Exercise description:
Only the lines below starting at the one containing "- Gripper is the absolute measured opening" and ending at the one containing "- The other" belong in the answer, each copied exactly.

======== Given data

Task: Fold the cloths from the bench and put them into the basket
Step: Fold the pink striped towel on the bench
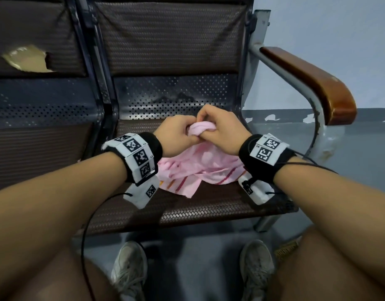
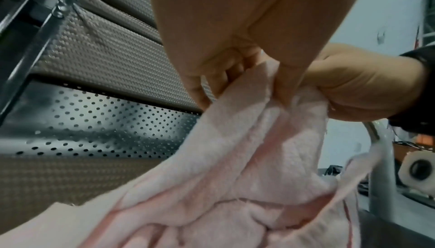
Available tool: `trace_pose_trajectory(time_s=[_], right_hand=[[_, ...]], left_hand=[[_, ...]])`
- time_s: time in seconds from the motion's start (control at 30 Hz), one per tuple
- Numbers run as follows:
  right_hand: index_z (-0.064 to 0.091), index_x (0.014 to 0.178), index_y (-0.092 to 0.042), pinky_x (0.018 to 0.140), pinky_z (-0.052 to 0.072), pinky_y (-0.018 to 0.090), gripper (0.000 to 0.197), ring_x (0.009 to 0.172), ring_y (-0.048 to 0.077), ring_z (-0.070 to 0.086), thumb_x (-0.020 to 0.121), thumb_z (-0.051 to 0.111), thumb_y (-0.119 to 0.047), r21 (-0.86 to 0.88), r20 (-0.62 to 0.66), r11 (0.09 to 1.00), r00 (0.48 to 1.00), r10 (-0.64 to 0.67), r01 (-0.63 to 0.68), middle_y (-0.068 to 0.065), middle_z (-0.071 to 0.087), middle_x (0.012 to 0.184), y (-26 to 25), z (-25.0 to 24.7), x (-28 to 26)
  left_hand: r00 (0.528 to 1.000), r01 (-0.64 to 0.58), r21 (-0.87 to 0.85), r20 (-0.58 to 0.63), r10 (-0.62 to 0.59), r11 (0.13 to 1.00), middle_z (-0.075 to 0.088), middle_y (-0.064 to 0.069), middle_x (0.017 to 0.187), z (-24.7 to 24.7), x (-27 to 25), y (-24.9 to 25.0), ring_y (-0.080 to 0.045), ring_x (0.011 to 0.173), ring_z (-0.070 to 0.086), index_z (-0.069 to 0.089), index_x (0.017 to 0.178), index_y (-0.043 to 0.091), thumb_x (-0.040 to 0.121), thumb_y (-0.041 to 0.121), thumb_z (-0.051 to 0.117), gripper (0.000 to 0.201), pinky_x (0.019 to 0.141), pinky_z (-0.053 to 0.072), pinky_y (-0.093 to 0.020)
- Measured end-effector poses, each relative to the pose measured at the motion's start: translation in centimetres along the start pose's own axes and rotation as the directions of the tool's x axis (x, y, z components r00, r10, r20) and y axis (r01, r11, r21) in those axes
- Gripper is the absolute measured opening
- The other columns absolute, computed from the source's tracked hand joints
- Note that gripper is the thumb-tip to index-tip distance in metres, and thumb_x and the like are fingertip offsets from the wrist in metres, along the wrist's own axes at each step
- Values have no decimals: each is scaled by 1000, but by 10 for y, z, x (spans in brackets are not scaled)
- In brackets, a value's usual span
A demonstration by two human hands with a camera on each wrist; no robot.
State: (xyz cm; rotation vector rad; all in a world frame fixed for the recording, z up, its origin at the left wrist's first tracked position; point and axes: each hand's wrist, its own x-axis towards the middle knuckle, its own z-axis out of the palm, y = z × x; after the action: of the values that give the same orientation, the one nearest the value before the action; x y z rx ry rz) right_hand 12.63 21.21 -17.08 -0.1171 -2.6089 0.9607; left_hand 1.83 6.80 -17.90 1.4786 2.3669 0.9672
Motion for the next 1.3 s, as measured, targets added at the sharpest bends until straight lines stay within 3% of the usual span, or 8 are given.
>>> trace_pose_trajectory(time_s=[0.27, 0.5, 0.6, 0.7, 0.83, 1.03, 1.17, 1.3], right_hand=[[62, 66, -17, 60, 41, 26, 36, 66, 23, 61, 96, 56, -35, -433, 243, 804, 806, 539, -407, -2, 62, 64, 50, -14, -18], [55, 72, -22, 64, 38, 32, 21, 74, 23, 56, 92, 55, -22, -95, -251, 951, 931, 263, -294, -4, 59, 69, 28, -18, 0], [57, 112, -27, 63, 43, 26, 25, 59, 5, 54, 90, 56, -16, 3, -180, 988, 972, 151, -152, -12, 59, 66, 15, -15, -6], [38, 129, -31, 51, 40, 26, 42, 43, 11, 47, 95, 47, -9, -27, -68, 1000, 998, -4, 2, -7, 52, 54, 5, -14, -12], [59, 102, -29, 65, 51, 34, 38, 61, 17, 59, 90, 37, 0, -130, 182, 991, 983, 21, 3, 2, 64, 76, 2, -15, -14], [79, 95, -31, 79, 47, 22, 45, 86, 14, 62, 86, 43, -6, -424, 494, 891, 783, 379, -164, -10, 65, 88, 14, -8, -23], [77, 104, -21, 89, 47, 25, 40, 100, 21, 66, 89, 43, -8, -416, 302, 878, 875, 378, -236, 4, 72, 110, 10, -10, -16], [79, 96, -23, 72, 41, 20, 27, 66, -3, 55, 91, 53, -23, -224, 173, 947, 947, 269, -228, -8, 68, 79, 1, -9, -13]], left_hand=[[922, 222, -9, -323, -213, 975, 65, 4, 76, -15, 8, -8, -19, 75, 59, 65, 80, 20, 91, 23, 49, 19, 60, 43, -29], [903, 427, 263, -183, -389, 865, 60, -8, 71, -21, 16, -1, -24, 61, 54, 58, 68, 10, 96, 38, 43, 42, 51, 35, -30], [803, 522, -301, -140, -579, 798, 70, -17, 92, -16, 23, 3, -34, 86, 65, 69, 93, 1, 95, 19, 43, 31, 74, 55, -41], [775, 281, -774, -166, -609, 568, 70, -8, 74, -17, 24, 16, -25, 73, 64, 72, 83, 13, 89, 0, 46, 30, 62, 53, -27], [785, 193, -768, -253, -566, 611, 74, -7, 79, -23, 29, 13, -21, 76, 71, 73, 73, 18, 78, 2, 70, 17, 66, 59, -31], [770, 385, -211, -463, -439, 898, 51, 9, 57, -10, 32, 3, -8, 55, 48, 48, 55, 21, 72, 22, 75, 32, 48, 33, -21], [767, 466, -118, -440, -467, 877, 51, 5, 59, -11, 36, 4, -14, 58, 47, 48, 56, 20, 86, 24, 61, 32, 56, 33, -25], [738, 522, -399, -231, -634, 754, 65, -10, 81, -12, 39, 10, -33, 81, 60, 65, 83, 6, 94, 31, 51, 31, 71, 49, -37]])
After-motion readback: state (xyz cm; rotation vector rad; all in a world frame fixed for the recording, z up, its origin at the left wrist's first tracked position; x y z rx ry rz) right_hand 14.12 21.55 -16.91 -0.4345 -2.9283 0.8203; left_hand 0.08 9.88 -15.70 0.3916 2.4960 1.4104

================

Solution below:
- Gripper is the absolute measured opening
- The other columns absolute, computed from the source's tracked hand joints

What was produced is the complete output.